On the day in
May she had met him on the street and he had begged that she give him one
chance to talk things out with her. They had met at a street crossing where
cars went past into the suburban villages that lay about the city. "Come
on," he had urged, "let's take a street car ride, let's get out of the
crowds, I want to talk to you." He had taken hold of her arm and fairly
dragged her to a car. "Come and hear what I have to say," he had urged,
"then if you don't want to have anything to do with me, all right. You
can say so and I'll let you alone." After she had accompanied him to the
suburb of workingmen's houses, in the vicinity of which they had spent the
afternoon in the fields, Clara had found he had nothing to urge upon her
except the needs of his body.

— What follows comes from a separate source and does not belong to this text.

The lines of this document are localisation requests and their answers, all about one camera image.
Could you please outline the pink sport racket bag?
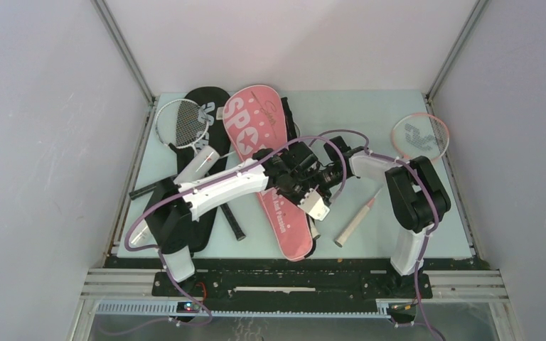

Still she felt there was something he wanted
to say that had not been said. He was restless and dissatisfied with his
life, and at bottom she felt that way about her own life. During the last
three years she had often wondered why she had come to the school and what
she was to gain by learning things out of books. The days and months went
past and she knew certain rather uninteresting facts she had not known
before. How the facts were to help her to live, she couldn't make out.
They had nothing to do with such problems as her attitude toward men like
John May the farm hand, the school teacher who had taught her something by
holding her in his arms and kissing her, and the dark sullen young man who
now walked beside her and talked of the needs of his body.